So what’s the outlook for BHP?
In 2007 BHP was confident that the China boom would continue; and last year the company was looking for world growth to slow, but demand for the company’s commodities to remain solid.
But there was caution, but no one could have anticipated the impact of the collapse of Lehman Brothers just over a month later on September 15.
That changed everything and sent economies around the world lower, including China’s.
But at the halfway mark in February, the company’s cautious confidence was evident:
"We expect global economic growth to be weak over the short to medium term as developed economies such as the United States and Europe enter recession and the rate of growth of emerging economies like China slows.
"Like many governments around the world, the Chinese government has introduced wide ranging stimulus measures.
However, it is likely that these measures will take some time to have a positive flow through to economic activity. In reaction to deteriorating financial and economic conditions, there is a risk of increasing protectionism by governments which may hamper any global recovery.
"Whilst the global economy faces significant challenges, our long term outlook remains unchanged.
"We expect emerging economies’ long term growth to be robust as they continue on the path to urbanisation and industrialisation."
Yesterday the company gave us more of the same, but with a bit more optimism, but it was well hedged:
"Over the past financial year the global economy deteriorated rapidly as a result of a significant decline in consumer demand stemming from the financial crisis.

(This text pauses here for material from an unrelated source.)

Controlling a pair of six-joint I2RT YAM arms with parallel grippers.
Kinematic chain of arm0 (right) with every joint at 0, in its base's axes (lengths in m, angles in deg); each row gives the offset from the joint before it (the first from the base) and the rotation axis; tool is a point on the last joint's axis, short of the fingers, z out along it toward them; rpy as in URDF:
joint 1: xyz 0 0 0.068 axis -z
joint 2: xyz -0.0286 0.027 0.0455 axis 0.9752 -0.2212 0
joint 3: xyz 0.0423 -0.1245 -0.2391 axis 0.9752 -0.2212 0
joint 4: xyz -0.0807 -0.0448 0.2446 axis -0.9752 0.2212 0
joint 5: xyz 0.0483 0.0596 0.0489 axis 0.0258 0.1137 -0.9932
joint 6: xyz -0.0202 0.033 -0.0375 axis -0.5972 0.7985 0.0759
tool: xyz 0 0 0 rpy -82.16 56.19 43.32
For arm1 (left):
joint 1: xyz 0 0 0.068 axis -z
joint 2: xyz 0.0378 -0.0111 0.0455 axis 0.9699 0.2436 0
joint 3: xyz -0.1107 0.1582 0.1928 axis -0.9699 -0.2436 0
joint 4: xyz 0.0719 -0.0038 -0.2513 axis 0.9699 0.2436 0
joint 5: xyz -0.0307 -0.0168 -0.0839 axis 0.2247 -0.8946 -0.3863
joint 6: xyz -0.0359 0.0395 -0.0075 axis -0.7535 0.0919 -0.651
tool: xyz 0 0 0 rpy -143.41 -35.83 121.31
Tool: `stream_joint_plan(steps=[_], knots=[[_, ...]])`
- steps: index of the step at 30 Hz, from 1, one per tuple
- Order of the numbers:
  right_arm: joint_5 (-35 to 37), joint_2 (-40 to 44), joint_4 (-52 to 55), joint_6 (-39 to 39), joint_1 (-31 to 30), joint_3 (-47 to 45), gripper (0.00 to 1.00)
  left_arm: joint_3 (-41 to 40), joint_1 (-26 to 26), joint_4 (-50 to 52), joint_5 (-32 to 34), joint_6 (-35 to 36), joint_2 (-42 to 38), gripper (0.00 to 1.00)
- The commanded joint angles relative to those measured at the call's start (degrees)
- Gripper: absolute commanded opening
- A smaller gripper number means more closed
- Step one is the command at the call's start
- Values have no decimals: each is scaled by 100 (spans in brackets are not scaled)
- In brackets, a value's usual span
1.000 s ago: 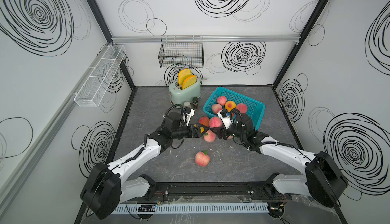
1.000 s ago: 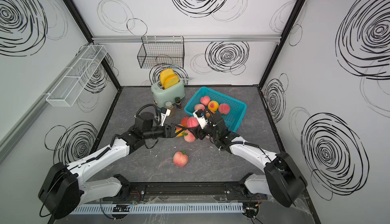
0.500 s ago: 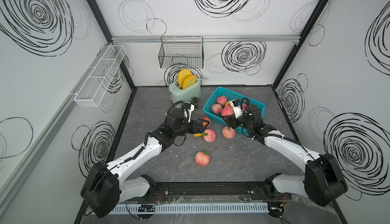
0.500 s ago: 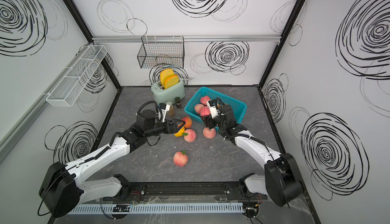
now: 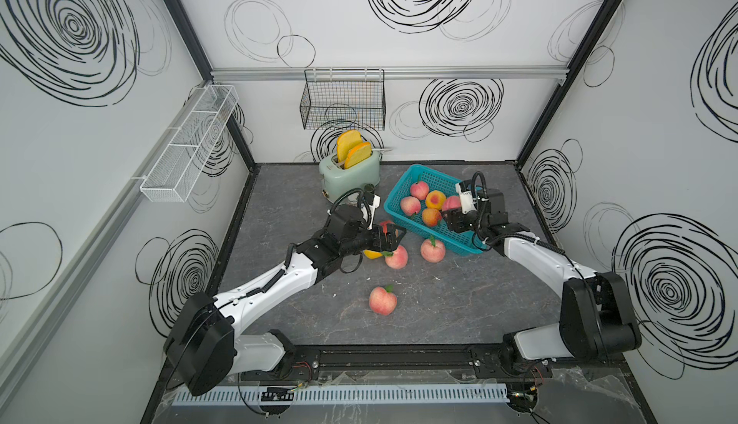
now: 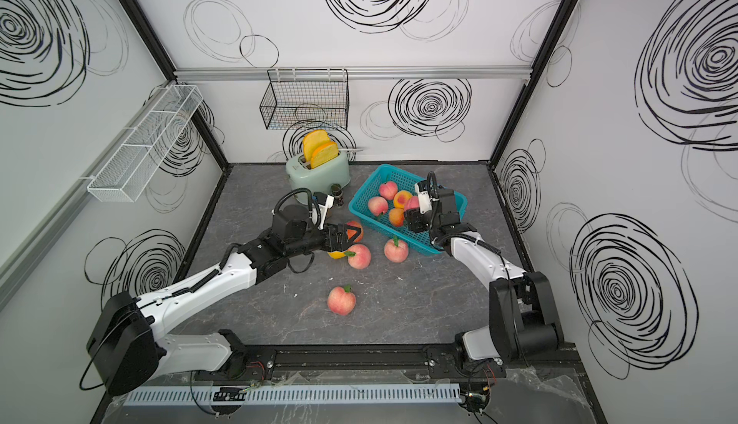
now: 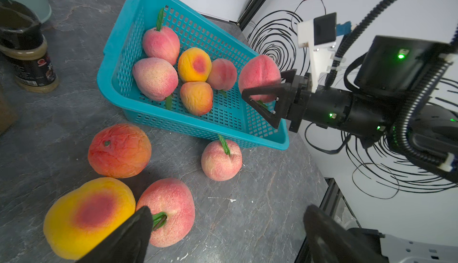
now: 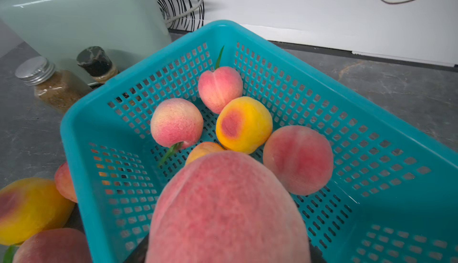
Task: Put the peaches into the basket
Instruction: Place the peach in the basket.
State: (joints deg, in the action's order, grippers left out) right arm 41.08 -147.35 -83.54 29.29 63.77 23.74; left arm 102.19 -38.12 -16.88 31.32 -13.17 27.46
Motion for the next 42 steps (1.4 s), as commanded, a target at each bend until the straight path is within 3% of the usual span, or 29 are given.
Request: stream_joint_plan(steps=[1, 15, 42], knots=[[101, -160, 251, -82, 88, 181, 66, 136, 27, -200, 121, 126, 35, 98], [564, -813, 408, -192, 194, 422, 66, 124, -25, -174, 138, 296, 70, 99], [96, -1701, 647, -179, 194, 883, 68, 85, -146, -123, 200, 394, 45, 98]])
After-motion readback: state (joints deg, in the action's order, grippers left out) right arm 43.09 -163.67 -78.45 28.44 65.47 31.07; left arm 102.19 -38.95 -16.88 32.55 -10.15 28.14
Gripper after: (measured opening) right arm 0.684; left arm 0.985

"This impacted all countries through lower levels of trade, compounded by falls in private investment.
"Although economic data over recent months indicates a stabilisation across many key indicators, in general economic indicators remain weak by past standards and any assumption of a quick return to historical trend growth may be premature.

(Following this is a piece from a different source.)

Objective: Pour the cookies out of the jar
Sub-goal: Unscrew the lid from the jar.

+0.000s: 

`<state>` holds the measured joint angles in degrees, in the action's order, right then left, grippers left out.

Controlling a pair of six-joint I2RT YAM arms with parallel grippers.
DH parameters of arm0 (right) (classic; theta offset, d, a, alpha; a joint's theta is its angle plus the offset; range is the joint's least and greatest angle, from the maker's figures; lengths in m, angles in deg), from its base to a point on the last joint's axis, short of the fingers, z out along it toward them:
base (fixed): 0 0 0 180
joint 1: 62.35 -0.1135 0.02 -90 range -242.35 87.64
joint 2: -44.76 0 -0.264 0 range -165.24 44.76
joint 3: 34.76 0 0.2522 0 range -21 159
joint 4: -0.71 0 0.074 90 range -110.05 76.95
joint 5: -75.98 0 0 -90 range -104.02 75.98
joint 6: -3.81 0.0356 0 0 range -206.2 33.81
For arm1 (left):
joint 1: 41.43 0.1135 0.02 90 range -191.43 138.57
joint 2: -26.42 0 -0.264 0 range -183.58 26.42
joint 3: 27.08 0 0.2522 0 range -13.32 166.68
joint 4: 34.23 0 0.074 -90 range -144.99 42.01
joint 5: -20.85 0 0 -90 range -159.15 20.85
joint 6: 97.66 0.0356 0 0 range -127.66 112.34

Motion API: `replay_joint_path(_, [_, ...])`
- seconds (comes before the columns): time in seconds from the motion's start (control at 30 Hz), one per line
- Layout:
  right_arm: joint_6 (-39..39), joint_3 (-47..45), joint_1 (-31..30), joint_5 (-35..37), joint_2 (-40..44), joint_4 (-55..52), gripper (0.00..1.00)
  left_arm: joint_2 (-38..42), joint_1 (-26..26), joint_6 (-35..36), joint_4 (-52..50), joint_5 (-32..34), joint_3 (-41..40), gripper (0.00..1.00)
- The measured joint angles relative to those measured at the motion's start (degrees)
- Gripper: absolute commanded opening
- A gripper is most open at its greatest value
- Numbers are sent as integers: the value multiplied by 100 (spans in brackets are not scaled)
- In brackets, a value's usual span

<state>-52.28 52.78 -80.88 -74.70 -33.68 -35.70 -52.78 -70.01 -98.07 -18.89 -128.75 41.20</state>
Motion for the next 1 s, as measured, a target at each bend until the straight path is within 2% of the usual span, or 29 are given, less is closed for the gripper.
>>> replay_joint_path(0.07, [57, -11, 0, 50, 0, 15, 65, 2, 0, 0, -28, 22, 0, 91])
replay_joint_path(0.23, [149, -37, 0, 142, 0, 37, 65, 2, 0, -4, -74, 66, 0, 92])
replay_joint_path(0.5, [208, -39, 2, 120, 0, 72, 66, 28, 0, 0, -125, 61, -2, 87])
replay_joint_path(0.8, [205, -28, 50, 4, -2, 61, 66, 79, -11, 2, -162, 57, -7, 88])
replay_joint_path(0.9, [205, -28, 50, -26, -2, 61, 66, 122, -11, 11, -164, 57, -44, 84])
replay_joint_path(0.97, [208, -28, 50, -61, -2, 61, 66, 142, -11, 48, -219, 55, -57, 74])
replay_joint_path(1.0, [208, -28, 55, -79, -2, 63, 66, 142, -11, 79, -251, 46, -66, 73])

"Governments initiated economic stimulus packages have steadied the financial markets in the developed and developing economies.
"Bank funding costs dropped from recent highs in October 2008 to more normal levels by the end of June 2009.
"However, credit growth across developed economies remains weak as households and businesses attempt to take the risk out of their balance sheets.
Unemployment is still rising in many economies, albeit at a slower rate.
"As with all economic stimulus policies, the degree of support will be difficult to measure and there remains uncertainty about economic growth beyond the period of each specific program.
"In China, the response has been a sharp increase in investment that has accelerated a range of existing infrastructure and construction projects.
"This has provided strong support to short-term economic growth.
"If the recent stabilisation in the key indicators persists, many economies will improve economic output over the short term to rebuild inventory.
"However, structural economic problems will take time to correct and may hold back growth over the medium term."
BHP said the outlook for commodities was mixed to hard to fathom:
"The 2009 financial year was a year of two distinct periods.
"The first period was typified by steep falls in prices, essentially across all commodity markets in which BHP Billiton operates.
"Spot prices for our commodities fell between 50 to 90 per cent over this period as an aggressive de-stocking occurred in all regions.
"Lower prices led to supply-side cuts of five to 25 per cent year on year across the commodity suite."
This is what BHP said in February in its commodities outlook in the interim profit statement:
"The unprecedented deceleration in the global economy has sharply reduced demand for commodities.
“Producers in both developed and emerging economies have responded quickly by closing marginal sources of supply and deferring projects.
“In the short term, it is expected that many producers will primarily focus on cash conservation to cope with financial distress. We expect that commodity price weakness and volatility will persist."
But that was then, now there’s a bit of an upturn.
"While demand in developed markets remains constrained, a brighter outlook has emerged recently from some of the developing markets.
"China and India demand returned earlier than many expected, as those economies began to re-stock.
"In China in particular, re-stocking coupled with stimulus package spending, fuelled strong real demand in key commodity-intensive industries such as infrastructure, construction and real estate.
“In the second half of the financial year, spot prices for our commodities increased by up to 90 per cent from the December 2008 lows.
"However, despite the recent price rally, commodity prices at the end of the 2009 financial year were generally 20 to 60 per cent lower than at the start of the year.
"The commodity re-stocking in China now appears largely complete with substantial inventory build in specific commodities over the last three months at end-user level and in strategic stockpiles.
"Chinese demand has been exceptionally strong in cases in which imports have replaced higher cost domestic production (such as in iron ore) or where commodities have substituted unavailable products (such as copper cathode for copper scrap).